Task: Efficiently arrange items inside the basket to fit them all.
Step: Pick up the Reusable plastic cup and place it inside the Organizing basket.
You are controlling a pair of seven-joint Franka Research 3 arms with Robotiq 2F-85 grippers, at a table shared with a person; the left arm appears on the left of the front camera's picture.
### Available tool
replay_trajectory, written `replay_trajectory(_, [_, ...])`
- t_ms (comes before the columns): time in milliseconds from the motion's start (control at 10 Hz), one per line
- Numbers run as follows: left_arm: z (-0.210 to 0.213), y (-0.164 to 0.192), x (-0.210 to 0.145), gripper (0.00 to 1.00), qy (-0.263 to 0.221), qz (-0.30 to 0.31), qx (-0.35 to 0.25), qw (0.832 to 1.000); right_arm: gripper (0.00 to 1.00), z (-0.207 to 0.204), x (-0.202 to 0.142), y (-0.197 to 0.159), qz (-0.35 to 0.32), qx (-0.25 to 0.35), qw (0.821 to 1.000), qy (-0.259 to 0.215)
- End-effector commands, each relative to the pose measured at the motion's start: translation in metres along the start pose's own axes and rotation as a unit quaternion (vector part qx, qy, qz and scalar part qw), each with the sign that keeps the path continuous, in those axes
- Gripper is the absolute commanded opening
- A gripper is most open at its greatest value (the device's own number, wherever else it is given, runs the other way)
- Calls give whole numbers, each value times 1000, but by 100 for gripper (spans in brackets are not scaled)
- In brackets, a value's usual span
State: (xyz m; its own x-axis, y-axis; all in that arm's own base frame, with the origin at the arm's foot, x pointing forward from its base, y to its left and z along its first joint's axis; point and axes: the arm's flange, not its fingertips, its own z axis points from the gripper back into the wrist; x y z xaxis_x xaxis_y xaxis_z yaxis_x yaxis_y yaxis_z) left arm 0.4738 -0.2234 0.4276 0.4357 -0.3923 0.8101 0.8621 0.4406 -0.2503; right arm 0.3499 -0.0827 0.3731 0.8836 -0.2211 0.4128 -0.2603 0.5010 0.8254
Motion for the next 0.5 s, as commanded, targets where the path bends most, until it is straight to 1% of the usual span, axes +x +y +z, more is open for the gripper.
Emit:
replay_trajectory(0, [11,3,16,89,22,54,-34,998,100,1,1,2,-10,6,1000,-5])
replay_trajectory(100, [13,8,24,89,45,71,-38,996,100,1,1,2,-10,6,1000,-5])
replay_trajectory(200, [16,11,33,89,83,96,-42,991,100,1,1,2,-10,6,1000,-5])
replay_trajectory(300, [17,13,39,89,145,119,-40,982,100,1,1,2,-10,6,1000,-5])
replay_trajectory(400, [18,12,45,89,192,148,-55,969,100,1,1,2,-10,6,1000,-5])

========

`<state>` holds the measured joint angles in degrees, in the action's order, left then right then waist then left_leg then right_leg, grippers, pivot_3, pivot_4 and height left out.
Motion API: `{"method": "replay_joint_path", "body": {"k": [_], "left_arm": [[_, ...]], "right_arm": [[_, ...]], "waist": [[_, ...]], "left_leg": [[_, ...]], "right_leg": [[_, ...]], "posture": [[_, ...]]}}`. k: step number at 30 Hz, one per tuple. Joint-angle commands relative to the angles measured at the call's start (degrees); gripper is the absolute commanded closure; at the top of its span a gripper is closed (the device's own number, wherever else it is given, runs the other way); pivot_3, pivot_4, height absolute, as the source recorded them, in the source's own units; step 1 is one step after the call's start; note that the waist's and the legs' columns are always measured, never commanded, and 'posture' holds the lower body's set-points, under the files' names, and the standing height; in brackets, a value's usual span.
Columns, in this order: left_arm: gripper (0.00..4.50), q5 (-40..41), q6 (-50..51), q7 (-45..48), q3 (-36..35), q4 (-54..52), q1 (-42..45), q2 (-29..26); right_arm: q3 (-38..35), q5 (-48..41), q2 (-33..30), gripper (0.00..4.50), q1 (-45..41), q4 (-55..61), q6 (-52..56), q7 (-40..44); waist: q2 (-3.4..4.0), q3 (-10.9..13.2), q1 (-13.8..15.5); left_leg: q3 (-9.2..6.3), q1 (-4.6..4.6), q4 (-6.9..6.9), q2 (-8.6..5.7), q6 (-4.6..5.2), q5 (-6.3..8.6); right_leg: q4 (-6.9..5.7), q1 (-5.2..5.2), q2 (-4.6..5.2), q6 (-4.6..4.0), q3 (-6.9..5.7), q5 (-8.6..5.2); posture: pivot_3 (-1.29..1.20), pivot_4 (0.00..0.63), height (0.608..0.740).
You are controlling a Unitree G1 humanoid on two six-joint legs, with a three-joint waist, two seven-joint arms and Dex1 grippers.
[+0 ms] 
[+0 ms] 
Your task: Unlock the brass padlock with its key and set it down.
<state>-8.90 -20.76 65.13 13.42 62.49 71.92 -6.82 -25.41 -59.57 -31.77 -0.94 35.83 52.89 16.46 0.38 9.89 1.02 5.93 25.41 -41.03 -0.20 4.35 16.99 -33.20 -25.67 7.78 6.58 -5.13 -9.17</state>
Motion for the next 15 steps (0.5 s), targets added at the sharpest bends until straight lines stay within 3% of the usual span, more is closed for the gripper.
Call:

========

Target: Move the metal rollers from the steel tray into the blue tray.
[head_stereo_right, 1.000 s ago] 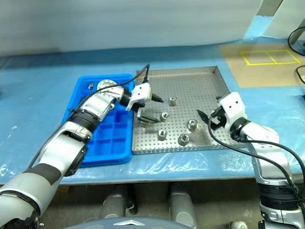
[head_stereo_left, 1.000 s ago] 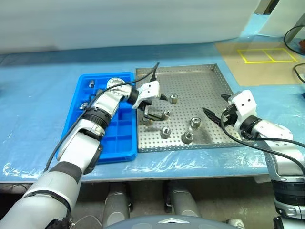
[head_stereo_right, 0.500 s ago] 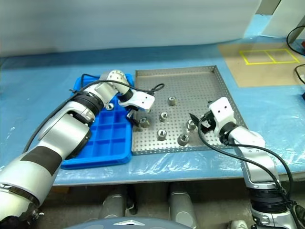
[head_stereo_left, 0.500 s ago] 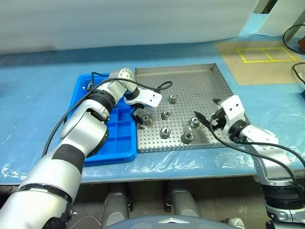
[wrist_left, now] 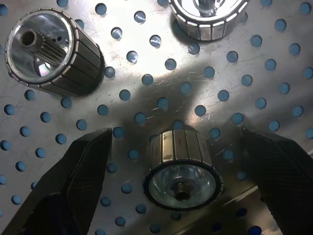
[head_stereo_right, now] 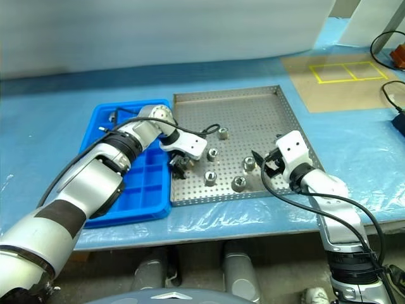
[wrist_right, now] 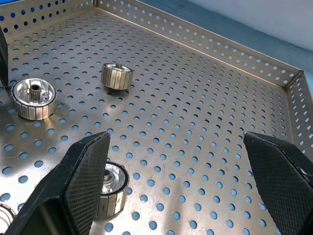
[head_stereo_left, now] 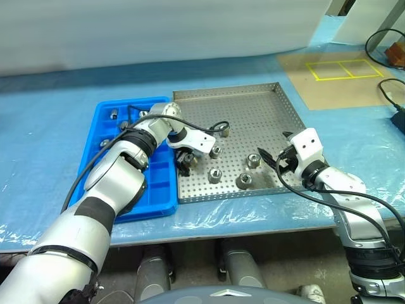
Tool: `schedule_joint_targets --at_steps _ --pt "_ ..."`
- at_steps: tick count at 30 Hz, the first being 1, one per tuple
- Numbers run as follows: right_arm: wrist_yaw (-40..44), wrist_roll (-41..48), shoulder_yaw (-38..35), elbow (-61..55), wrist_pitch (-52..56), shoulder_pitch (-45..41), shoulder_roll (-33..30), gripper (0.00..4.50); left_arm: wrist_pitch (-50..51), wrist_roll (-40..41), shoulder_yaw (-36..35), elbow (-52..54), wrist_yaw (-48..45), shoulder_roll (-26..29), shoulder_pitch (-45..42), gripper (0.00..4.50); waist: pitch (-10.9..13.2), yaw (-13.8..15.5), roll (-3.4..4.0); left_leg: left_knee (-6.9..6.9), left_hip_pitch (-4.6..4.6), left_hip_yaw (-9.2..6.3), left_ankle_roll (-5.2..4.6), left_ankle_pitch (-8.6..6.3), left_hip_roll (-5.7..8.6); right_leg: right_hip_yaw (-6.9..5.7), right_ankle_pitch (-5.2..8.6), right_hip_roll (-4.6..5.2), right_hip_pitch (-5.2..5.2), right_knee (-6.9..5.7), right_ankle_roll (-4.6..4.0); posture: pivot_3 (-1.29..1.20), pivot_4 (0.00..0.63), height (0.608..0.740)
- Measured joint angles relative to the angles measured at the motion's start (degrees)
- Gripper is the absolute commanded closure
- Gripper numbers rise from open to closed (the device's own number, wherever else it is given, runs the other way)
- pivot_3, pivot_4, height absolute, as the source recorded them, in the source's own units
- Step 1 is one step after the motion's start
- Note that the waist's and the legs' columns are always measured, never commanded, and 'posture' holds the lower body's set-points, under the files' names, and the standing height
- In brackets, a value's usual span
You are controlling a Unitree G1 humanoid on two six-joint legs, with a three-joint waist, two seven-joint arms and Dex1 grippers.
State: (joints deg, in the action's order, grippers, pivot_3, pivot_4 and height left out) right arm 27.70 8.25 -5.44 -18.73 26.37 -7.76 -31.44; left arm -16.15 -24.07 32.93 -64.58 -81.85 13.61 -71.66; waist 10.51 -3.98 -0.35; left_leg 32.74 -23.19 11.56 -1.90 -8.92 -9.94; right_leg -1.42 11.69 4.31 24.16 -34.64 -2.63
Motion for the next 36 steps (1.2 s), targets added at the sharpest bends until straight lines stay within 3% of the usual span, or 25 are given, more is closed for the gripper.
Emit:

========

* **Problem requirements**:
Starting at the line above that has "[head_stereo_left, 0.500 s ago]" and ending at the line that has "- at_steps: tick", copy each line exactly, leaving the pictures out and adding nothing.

* **Exercise response**:
[head_stereo_left, 0.500 s ago] 
[wrist_left, now] 
[head_stereo_right, now] 
[wrist_right, now] 
[head_stereo_left, now] 
Tool: `schedule_joint_targets --at_steps _ --pt "_ ..."`
- at_steps: tick count at 30 Hz, the first being 1, one per tuple

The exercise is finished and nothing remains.